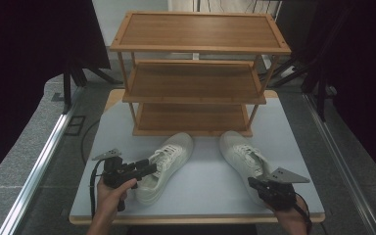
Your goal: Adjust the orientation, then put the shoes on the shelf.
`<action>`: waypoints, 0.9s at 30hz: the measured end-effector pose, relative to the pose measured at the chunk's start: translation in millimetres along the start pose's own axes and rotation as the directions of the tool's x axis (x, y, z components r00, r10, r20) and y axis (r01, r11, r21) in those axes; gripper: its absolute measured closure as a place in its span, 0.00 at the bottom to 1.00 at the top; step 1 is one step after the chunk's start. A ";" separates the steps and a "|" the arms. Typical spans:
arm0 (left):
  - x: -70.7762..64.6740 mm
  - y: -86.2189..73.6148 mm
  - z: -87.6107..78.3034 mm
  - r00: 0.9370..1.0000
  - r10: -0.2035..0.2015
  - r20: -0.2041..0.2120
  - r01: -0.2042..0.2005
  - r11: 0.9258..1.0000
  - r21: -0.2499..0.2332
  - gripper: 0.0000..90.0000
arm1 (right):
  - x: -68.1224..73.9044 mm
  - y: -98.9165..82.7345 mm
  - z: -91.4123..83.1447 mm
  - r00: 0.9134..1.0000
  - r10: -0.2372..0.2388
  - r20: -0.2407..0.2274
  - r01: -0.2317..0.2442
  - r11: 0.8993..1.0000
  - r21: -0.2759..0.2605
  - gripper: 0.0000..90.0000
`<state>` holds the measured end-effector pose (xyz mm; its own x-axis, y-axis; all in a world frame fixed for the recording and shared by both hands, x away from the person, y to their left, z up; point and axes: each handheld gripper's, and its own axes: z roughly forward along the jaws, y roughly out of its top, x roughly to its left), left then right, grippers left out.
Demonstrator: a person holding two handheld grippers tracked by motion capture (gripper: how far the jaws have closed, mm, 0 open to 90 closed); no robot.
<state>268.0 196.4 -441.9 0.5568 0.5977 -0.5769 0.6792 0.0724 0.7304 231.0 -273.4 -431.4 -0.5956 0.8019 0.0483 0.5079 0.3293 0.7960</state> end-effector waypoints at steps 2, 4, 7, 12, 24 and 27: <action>0.6 0.1 -0.1 1.000 -0.002 0.004 0.002 1.000 -0.001 0.48 | -5.7 -0.9 -2.2 1.000 0.018 -0.023 -0.018 1.000 -0.008 1.00; 0.6 0.0 -0.1 1.000 -0.005 0.004 0.005 1.000 -0.001 0.48 | -7.3 -1.3 -2.8 0.999 0.022 -0.029 -0.022 1.000 -0.010 1.00; -0.4 -0.7 0.3 1.000 -0.004 -0.001 0.004 1.000 -0.001 0.48 | -13.1 -1.4 -5.2 0.999 0.038 -0.039 -0.038 0.999 -0.004 1.00; 0.1 -3.3 -1.9 1.000 0.001 -0.010 -0.001 1.000 0.004 0.48 | -15.2 -0.2 -3.5 0.996 0.047 -0.070 -0.047 0.999 -0.007 0.95; -7.2 -2.0 -7.8 1.000 0.008 -0.015 -0.008 1.000 -0.016 0.47 | 1.2 11.8 -13.6 0.996 -0.027 -0.087 0.013 0.988 -0.156 0.64; -8.2 -1.9 -8.0 0.999 0.030 -0.042 -0.030 1.000 -0.007 0.47 | -4.3 13.4 -21.1 0.997 -0.006 -0.082 -0.011 0.977 -0.213 0.58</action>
<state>258.4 197.8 -435.7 0.5566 0.6323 -0.5389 0.6583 0.0601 0.7503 227.2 -283.0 -408.2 -0.6476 0.7564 0.0926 0.3702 0.2061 0.9058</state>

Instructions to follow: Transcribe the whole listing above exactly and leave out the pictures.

Response to the exercise:
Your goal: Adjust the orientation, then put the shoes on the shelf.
`<action>`: waypoints, 0.9s at 30hz: the measured end-effector pose, relative to the pose measured at the chunk's start: translation in millimetres along the start pose's own axes and rotation as the directions of the tool's x axis (x, y, z components r00, r10, r20) and y axis (r01, r11, r21) in those axes; gripper: its absolute measured closure as a place in its span, 0.00 at the bottom to 1.00 at the top; step 1 is one step after the chunk's start. A ";" separates the steps and a "|" the arms. Typical spans:
arm0 (left):
  - x: -70.7762..64.6740 mm
  - y: -86.2189..73.6148 mm
  - z: -87.6107..78.3034 mm
  - r00: 0.9370..1.0000
  - r10: -0.2035..0.2015
  - r20: -0.2041..0.2120
  - r01: -0.2042..0.2005
  - r11: 0.9258..1.0000
  - r21: -0.2499..0.2332
  - gripper: 0.0000..90.0000
arm1 (right):
  - x: -68.1224..73.9044 mm
  - y: -98.9165..82.7345 mm
  - z: -91.4123..83.1447 mm
  - r00: 0.9134..1.0000
  - r10: -0.2372..0.2388
  - r20: -0.2407..0.2274
  - r01: -0.2317..0.2442
  - r11: 0.8993..1.0000
  - r21: -0.2759..0.2605
  - gripper: 0.0000..90.0000
`<state>` holds the measured end-effector pose (xyz mm; its own x-axis, y-axis; all in a world frame fixed for the recording and shared by both hands, x away from the person, y to their left, z up; point and axes: each handheld gripper's, and its own axes: z roughly forward along the jaws, y roughly out of its top, x roughly to its left), left then right, grippers left out.
Demonstrator: a person holding two handheld grippers tracked by motion capture (gripper: how far the jaws have closed, mm, 0 open to 90 closed); no robot.
<state>268.0 196.4 -441.9 0.5568 0.5977 -0.5769 0.6792 0.0724 0.7304 231.0 -273.4 -431.4 -0.5956 0.8019 0.0483 0.5079 0.3293 0.7960</state> end-effector waypoints at steps 2, 4, 7, 12, 24 and 27: <action>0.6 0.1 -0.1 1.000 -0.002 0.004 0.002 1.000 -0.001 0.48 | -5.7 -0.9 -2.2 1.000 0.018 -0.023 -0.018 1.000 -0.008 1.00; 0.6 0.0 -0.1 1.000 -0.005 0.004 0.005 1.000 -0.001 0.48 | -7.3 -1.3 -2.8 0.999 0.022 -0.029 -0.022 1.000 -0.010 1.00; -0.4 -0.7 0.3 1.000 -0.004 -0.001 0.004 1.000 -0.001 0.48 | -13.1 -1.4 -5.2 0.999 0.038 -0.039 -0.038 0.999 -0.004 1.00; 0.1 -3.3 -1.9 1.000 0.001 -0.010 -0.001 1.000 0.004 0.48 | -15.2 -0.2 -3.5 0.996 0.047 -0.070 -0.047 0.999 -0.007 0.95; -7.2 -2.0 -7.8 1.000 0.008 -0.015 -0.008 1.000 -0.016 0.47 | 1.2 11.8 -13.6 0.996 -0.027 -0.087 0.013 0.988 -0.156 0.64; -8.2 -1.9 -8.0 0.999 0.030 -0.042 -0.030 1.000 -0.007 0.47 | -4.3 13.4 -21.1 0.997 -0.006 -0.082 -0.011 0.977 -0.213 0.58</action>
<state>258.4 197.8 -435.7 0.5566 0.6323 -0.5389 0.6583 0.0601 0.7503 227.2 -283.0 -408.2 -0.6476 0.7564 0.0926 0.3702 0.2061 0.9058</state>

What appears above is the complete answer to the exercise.